**WORK TO COMPLETE:**
Please retype the data below exactly, stopping after the line with "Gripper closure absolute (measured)" and skipping every picture.

**GIVEN INFORMATION:**

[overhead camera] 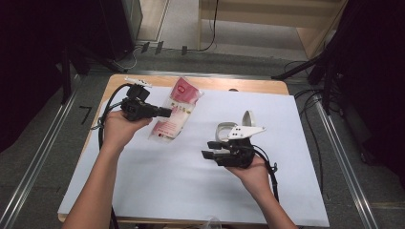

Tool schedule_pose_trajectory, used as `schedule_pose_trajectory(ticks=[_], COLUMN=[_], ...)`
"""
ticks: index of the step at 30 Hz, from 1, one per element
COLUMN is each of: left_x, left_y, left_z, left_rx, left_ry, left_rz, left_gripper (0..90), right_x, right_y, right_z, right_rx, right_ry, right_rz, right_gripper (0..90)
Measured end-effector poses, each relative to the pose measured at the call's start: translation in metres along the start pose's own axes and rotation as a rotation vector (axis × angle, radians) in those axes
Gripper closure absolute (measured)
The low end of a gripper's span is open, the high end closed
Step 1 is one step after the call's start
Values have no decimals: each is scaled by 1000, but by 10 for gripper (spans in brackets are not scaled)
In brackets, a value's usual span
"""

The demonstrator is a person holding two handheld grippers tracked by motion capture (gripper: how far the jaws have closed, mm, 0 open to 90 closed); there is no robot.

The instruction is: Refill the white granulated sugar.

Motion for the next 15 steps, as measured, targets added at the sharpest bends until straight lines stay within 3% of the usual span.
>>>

**TASK RESPONSE:**
[overhead camera] 

Tool schedule_pose_trajectory, used as `schedule_pose_trajectory(ticks=[_], COLUMN=[_], ...)`
"""
ticks: index of the step at 30 Hz, from 1, one per element
COLUMN is each of: left_x, left_y, left_z, left_rx, left_ry, left_rz, left_gripper (0..90), right_x, right_y, right_z, right_rx, right_ry, right_rz, right_gripper (0..90)
Measured end-effector poses, each relative to the pose measured at the call's start: translation in metres along the start pose's own axes and rotation as a rotation vector (axis × angle, radians) in those axes
Gripper closure absolute (measured)

The response is finished, and the exercise is complete.